Peculiarly English “Middle Road”
Jane Austen and the Enlightenment
By Peter Knox-Shaw.
Cambridge University Press, 2004. xi + 275 pages.
Reviewed by Daniel Traister.
Published in 1975, Marilyn Butler’s Jane Austen and the War of Ideas (Oxford: Clarendon Press) instantly detached Austen from the constricted world of the “little bit of ivory, two inches wide, on which I work with so fine a brush as to produce little effect after much labour.” Before Butler, Austen’s critics, whether they valued or despised that world, had agreed in finding it by and large confined to her little bit of ivory. Since Butler, Austen’s readers see that her fictions, and Austen herself, clearly engage with the great world of her revolutionary times.

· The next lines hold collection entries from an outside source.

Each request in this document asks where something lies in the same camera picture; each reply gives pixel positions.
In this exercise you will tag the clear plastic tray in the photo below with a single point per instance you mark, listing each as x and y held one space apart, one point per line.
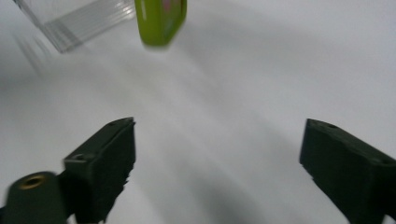
84 21

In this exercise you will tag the green cartoon phone case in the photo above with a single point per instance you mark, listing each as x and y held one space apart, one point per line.
155 25

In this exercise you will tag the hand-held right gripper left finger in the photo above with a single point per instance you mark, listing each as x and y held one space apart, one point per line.
102 165

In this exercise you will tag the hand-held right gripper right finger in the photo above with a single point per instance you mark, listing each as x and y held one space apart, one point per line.
351 174

True, Butler read Austen’s response to that world as reactionary. Publishing in the same year that Margaret Thatcher became the leader of Britain’s Conservative Party and four years before she became Prime Minister, Butler portrayed the rector of Steventon’s daughter as a literary precursor to the Somerville College chemistry student. A conservative (anti-Jacobin) writer suited to a conservative (Thatcherian) time, unlike Thatcher only in the relative geniality of her prune-faced opposition to change, Butler’s Austen satirized anything redolent of political, religious, or social heterodoxy, including expansion of the limited role of women.
Despite (or because of?) its political orientation, Butler’s book changed Austen scholarship. A formidable array of studies now relate Austen to the worlds, among others, of the French Revolution, the Church of England, the Royal Navy, and the economic status and independence of women. This body of work builds on Butler’s major point, Austen’s engagement with the world around her. But almost incidentally, and from several perspectives, it has simultaneously undermined her anti-Jacobin Austen, opposed to intellectually, politically, and socially liberal, progressive, or revolutionary tendencies in her world.
In Jane Austen and the Enlightenment, Peter Knox-Shaw brings under frontal assault “that dismal construct, Jane Austen the Anti-Jacobin.” Other “recent accounts of Jane Austen,” he remarks, “have implicitly opposed the Butlerian thesis.” But “they have done so without providing a rebuttal. The time is ripe… for a study that confronts Butler’s more squarely, and more on its own terms.” His is that study.
In this densely argued, readable, and exceptionally exciting piece of work, Knox-Shaw relates Austen to several strands of Enlightenment philosophical and social thought in the era just before and during her own. He asks his audience to view Austen as a reader and thinker whose fictions embody sociopolitical arguments (Butler, of course, had done no less). But for Knox-Shaw, in the climate in which Austen worked lines between “left,” “right,” and “center” are far more fluid than Butler seemed willing to grant. By patiently teasing out distinctions between allied yet distinct points of view, his book yields a far richer—and far less conservative— view of the writer than Butler’s.
Knox-Shaw reads the novels through varied lenses. Writers about the picturesque, whose political dimensions and disagreements may come as a surprise to some readers, provide his approach to Pride and Prejudice. Liberal historians afford him entrée into Northanger Abbey. Philosophers of both empiricism and sensibility guide his reading of Sense and Sensibility.
Religious revivalists and evangelicals offer him not a straight and narrow, but instead a surprisingly broad pathway to Mansfield Park. Theoreticians of sovereignty present him a startling and effective means of considering Emma. Those who, like Wollstonecraft, considered the rights of women provide the bases for his reading of Persuasion.
Knox-Shaw makes very clear the ways in which the argumentative frameworks which he re-traces, and within which he locates Austen’s novels, underlie them. He is equally clear about the complicated positions, by no means single-mindedly opposed to the new or rooted in a supposedly uniform anti-Jacobinism, that Austen herself takes among those arguments. Anti-Jacobinism itself, as Knox- Shaw reminds us, constantly evolved as the Revolution changed and changed again. He painstakingly provides evidence of Austen’s reading and her views of what she was reading. He demonstrates verbal echoes and references, not only in her correspondence but also in her novels, to the works that, he argues, Austen used. See, for instance, his acute handling of “abrupt” in Pride and Prejudice or of “armed” in Persuasion.
Yet Knox-Shaw is so aware of countering a view that has nearly magisterial authority, even though its underpinnings have been gradually eroded in the 30 years since Butler’s book first appeared, that his book has a slight tendency to over-argue its case. (Perhaps that is only to say that I was already prepared to find it convincing.) Yet his success in this fine study is a tribute to his cautiously conservative scholarly approach to his materials. His Austen, no precursor to Mrs. Thatcher, is rather a successor to Bishop Hooker, someone similarly able, in a contentious age, to evade extreme positions in order to maintain a peculiarly English via media.